## Problem description
From the records below, please repeat exactly the line that has "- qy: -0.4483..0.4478", the line that has "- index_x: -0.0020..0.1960", and every line between them, and nothing else.

*** Opening Given records ***

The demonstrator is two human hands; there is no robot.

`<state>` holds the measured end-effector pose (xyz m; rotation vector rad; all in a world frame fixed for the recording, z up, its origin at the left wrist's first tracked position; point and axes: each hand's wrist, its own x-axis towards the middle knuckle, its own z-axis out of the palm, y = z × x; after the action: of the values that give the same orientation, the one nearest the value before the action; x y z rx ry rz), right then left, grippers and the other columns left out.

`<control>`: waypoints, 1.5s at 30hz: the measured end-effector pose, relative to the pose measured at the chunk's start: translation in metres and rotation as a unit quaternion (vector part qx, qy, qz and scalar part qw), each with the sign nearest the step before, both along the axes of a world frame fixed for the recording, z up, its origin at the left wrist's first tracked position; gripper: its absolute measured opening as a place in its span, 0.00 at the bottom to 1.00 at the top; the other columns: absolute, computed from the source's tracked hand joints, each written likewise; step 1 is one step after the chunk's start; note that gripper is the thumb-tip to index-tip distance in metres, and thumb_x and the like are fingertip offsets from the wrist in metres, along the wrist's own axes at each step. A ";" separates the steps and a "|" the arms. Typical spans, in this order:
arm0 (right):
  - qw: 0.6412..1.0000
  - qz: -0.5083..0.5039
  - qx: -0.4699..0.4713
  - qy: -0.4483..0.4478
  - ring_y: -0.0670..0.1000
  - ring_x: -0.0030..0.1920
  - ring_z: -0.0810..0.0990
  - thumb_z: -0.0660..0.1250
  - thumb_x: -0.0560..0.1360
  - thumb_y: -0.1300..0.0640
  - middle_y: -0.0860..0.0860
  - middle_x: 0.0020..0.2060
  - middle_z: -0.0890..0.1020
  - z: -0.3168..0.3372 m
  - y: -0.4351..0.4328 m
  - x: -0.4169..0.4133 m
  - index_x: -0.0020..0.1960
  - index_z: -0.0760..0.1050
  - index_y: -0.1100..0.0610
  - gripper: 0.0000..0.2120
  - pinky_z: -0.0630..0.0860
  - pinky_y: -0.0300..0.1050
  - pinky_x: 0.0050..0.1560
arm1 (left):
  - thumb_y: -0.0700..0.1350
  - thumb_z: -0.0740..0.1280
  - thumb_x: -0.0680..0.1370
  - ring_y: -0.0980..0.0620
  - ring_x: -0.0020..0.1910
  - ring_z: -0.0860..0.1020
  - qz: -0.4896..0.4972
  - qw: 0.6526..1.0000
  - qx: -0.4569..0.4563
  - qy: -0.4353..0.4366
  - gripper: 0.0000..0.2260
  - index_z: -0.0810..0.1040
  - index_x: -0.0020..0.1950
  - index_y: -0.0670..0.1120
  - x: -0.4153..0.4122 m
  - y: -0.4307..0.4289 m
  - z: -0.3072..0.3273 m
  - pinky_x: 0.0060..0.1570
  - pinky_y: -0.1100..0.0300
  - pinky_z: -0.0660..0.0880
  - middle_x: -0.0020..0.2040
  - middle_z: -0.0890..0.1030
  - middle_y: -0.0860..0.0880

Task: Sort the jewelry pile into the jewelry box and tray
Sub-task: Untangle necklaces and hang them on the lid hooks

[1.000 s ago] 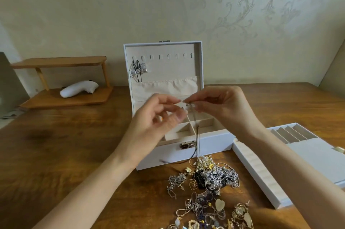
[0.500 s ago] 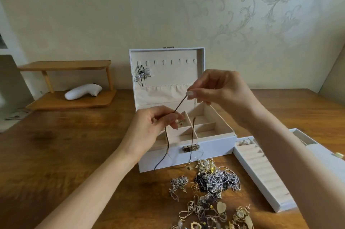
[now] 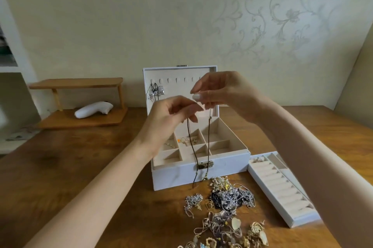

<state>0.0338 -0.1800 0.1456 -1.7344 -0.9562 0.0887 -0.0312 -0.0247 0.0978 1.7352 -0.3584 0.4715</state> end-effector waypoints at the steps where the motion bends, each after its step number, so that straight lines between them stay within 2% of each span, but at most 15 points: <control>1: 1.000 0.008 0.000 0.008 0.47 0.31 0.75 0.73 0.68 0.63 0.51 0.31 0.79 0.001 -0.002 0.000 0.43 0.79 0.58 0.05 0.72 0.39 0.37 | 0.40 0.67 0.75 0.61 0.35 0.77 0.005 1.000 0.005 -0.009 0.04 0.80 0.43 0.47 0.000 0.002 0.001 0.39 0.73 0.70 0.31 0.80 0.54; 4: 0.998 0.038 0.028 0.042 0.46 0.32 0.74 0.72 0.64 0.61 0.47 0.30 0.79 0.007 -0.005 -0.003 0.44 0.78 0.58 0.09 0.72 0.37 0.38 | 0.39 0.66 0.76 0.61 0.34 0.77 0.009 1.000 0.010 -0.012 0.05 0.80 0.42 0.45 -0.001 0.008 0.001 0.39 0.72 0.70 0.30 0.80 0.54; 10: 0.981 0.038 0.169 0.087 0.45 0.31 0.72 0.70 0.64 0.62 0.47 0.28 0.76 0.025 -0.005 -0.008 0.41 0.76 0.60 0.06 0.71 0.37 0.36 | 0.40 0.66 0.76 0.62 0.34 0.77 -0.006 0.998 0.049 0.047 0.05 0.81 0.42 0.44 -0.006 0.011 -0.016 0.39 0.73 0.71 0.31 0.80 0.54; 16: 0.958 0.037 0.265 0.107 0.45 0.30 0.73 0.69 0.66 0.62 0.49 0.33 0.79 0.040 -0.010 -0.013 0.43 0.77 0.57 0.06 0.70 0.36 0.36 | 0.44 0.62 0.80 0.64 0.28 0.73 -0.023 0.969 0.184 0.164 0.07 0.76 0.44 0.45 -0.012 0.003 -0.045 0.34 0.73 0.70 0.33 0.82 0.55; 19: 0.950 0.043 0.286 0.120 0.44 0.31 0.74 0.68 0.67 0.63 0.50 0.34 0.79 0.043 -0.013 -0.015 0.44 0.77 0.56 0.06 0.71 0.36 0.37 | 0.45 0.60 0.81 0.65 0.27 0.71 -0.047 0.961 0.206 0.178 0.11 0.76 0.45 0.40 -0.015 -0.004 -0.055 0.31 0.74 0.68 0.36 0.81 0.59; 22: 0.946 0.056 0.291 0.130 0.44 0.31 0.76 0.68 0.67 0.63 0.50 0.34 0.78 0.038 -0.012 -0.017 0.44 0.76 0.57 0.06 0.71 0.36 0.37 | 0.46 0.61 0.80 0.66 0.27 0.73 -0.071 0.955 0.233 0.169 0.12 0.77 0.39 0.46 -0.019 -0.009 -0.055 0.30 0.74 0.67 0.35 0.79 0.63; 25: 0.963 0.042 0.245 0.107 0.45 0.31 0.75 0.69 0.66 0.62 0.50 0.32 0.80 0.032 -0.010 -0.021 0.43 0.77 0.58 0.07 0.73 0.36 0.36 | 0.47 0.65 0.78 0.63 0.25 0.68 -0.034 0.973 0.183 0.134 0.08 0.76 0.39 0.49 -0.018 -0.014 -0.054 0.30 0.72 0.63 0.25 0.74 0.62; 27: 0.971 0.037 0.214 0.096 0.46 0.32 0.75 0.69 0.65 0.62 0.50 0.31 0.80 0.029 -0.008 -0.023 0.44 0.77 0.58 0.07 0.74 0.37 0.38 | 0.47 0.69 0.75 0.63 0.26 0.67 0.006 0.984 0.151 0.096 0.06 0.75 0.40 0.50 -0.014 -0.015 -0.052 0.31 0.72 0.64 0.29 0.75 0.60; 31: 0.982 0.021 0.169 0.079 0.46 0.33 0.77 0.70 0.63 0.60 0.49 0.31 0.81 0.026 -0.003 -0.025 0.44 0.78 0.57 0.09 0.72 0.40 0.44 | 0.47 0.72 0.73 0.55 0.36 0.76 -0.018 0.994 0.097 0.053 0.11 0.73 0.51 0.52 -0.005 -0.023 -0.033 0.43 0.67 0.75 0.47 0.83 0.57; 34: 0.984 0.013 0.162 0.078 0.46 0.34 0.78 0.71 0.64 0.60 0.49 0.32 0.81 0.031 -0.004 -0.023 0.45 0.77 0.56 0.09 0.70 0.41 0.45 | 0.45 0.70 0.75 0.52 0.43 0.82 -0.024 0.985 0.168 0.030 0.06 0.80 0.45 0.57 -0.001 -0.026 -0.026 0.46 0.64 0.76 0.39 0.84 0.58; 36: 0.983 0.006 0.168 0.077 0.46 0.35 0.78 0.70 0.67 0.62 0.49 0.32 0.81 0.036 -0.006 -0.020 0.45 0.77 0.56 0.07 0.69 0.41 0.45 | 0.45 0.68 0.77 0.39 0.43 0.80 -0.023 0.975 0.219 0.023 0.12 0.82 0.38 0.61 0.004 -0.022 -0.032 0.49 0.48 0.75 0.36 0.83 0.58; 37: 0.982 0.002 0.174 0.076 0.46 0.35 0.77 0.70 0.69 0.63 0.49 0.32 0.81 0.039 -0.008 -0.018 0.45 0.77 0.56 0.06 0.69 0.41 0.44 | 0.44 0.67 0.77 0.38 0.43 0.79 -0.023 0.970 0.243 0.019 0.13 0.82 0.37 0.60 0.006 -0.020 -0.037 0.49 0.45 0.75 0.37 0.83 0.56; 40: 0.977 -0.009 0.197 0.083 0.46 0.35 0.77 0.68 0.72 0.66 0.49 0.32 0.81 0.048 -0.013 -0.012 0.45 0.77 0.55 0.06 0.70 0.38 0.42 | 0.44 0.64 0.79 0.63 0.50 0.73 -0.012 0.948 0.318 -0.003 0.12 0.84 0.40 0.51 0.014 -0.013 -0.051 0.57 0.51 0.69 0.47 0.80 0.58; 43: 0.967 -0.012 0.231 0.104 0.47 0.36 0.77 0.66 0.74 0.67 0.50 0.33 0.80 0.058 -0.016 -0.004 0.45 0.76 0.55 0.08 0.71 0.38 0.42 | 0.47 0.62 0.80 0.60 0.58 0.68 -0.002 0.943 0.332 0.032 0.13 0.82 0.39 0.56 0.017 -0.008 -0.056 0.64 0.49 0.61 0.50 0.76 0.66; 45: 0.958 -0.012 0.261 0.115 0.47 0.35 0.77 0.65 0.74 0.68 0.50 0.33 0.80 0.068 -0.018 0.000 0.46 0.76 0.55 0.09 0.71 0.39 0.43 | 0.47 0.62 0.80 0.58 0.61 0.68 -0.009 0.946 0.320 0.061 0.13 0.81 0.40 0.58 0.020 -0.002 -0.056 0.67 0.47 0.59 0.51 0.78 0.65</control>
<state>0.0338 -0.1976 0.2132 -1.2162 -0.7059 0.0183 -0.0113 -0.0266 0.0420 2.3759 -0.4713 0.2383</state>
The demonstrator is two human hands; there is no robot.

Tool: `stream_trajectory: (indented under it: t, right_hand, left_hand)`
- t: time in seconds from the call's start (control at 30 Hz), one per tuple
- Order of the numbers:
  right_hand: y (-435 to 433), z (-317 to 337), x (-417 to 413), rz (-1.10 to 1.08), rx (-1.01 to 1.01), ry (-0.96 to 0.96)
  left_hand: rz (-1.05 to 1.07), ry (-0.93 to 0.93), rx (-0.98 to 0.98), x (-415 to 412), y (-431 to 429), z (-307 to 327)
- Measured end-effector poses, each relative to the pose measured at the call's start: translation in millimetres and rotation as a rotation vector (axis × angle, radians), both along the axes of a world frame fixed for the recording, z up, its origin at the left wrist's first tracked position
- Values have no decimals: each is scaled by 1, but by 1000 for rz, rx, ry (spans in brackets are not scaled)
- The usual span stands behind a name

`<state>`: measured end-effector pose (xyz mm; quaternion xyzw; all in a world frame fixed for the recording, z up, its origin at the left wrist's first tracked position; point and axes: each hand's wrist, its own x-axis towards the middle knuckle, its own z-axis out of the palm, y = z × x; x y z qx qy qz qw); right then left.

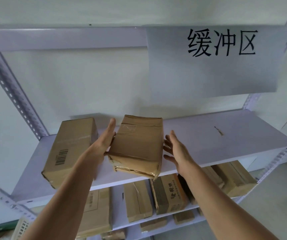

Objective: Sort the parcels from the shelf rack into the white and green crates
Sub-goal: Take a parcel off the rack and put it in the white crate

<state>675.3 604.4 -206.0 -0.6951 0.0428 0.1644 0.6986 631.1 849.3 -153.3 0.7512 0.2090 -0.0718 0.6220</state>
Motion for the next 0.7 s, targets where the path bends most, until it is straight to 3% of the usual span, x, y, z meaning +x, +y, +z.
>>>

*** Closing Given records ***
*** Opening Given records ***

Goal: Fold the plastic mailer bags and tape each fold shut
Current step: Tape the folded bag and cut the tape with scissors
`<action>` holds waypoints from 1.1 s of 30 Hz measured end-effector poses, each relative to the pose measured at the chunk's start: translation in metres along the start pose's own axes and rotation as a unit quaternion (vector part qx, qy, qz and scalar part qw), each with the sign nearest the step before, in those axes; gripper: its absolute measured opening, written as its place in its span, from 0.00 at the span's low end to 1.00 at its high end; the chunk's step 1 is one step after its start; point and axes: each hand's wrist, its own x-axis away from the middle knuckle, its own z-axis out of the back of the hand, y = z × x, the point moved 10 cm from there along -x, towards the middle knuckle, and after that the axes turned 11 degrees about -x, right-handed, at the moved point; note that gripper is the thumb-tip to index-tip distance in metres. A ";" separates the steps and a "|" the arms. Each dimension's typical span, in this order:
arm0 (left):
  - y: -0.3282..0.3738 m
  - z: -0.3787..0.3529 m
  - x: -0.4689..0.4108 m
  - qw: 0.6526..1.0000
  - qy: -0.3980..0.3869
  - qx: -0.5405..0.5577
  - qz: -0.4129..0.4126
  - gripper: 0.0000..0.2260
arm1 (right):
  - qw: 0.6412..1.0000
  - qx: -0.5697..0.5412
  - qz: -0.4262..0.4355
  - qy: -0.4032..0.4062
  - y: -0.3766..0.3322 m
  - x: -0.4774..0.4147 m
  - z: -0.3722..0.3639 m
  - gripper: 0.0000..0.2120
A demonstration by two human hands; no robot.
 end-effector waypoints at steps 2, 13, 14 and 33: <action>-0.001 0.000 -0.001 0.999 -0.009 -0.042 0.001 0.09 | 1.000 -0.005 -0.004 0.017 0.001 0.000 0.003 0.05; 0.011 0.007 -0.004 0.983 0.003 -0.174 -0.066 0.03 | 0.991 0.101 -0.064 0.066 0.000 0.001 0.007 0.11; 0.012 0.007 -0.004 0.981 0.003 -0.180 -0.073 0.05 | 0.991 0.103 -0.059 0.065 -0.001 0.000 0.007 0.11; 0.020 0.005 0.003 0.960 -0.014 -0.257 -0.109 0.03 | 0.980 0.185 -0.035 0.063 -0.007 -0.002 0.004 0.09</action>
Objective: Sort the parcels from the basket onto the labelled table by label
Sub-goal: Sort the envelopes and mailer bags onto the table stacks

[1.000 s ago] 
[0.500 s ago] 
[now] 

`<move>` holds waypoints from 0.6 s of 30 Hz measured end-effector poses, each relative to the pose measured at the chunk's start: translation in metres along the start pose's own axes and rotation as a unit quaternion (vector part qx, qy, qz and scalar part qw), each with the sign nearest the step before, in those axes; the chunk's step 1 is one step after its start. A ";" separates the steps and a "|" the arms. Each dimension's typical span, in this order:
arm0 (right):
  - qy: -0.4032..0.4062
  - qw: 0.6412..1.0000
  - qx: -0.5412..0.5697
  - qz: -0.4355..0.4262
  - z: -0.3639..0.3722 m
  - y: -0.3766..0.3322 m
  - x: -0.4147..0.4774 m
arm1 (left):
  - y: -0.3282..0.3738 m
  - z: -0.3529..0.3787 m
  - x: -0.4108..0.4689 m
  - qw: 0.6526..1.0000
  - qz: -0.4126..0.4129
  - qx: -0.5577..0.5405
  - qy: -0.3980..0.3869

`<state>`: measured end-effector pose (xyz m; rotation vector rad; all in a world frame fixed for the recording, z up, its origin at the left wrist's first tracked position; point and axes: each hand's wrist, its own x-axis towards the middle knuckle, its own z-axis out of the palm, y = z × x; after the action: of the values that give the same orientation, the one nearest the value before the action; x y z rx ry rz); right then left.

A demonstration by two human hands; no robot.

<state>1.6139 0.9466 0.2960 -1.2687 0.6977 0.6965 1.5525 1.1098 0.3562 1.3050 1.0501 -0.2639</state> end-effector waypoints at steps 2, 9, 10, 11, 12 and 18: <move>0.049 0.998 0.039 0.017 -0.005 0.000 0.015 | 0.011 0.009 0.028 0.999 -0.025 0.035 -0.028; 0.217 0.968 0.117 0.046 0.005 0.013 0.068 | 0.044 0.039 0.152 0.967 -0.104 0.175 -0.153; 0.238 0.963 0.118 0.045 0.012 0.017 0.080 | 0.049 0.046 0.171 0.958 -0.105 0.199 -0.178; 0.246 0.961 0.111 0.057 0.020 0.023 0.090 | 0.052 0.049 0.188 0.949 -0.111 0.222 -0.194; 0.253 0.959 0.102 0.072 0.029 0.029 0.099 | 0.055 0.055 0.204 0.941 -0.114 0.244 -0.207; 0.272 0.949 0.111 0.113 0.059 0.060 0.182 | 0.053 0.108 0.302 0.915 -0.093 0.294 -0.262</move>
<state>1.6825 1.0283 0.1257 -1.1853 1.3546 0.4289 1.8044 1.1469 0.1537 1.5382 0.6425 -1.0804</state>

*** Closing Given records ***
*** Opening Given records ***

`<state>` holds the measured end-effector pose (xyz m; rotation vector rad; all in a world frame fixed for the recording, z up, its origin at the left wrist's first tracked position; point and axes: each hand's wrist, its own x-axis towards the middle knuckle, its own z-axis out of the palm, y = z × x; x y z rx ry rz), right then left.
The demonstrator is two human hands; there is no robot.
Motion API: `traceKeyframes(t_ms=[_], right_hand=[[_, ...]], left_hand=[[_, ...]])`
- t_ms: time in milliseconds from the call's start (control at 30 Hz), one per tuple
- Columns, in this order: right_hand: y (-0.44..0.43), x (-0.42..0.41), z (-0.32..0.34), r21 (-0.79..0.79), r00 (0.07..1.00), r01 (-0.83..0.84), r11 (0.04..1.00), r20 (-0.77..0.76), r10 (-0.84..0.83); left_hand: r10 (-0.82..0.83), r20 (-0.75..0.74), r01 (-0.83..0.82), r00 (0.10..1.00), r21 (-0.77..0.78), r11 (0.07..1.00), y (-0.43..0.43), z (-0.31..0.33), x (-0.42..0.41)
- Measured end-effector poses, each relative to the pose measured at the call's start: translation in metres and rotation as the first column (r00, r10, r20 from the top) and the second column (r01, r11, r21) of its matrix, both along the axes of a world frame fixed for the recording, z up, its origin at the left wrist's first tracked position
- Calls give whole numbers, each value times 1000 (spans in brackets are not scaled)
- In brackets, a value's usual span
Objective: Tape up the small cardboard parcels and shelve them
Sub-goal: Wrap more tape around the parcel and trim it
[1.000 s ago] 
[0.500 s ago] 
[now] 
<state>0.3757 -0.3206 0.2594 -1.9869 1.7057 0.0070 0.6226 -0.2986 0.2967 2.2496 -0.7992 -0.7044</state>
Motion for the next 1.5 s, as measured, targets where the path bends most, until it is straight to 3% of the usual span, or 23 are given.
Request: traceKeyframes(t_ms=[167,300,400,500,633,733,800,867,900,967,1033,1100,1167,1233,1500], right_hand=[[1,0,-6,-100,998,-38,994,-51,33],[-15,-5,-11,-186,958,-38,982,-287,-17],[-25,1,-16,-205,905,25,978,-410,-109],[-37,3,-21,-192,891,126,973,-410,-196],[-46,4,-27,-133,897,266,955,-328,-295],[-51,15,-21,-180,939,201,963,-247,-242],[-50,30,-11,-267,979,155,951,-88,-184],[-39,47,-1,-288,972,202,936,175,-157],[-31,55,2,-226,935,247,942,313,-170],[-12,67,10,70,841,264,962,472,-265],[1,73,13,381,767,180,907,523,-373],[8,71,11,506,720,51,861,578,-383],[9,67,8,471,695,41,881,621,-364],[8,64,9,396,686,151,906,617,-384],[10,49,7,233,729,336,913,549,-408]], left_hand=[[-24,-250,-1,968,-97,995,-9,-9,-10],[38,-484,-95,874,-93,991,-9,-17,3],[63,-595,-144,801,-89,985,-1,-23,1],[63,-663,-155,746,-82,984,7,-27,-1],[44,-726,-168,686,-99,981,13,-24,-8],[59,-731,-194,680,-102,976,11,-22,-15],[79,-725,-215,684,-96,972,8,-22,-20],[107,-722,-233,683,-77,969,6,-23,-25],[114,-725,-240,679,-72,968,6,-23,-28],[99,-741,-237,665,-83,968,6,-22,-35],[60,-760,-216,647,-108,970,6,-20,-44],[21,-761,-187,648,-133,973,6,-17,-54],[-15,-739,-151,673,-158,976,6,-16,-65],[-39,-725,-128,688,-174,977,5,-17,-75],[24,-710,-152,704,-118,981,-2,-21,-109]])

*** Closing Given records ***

## Answer space
  - qy: -0.4483..0.4478
  - ring_y: -0.0670..0.1000
  - ring_x: -0.0030..0.1920
  - ring_z: -0.0810..0.0990
  - thumb_z: -0.0660..0.1250
  - thumb_x: -0.0560..0.1360
  - thumb_y: -0.1300..0.0640
  - middle_y: -0.0860..0.0860
  - middle_x: 0.0020..0.2060
  - middle_z: -0.0890..0.1020
  - z: -0.3168..0.3372 m
  - y: -0.4351..0.4328 m
  - x: -0.4169..0.4133 m
  - index_x: -0.0020..0.1960

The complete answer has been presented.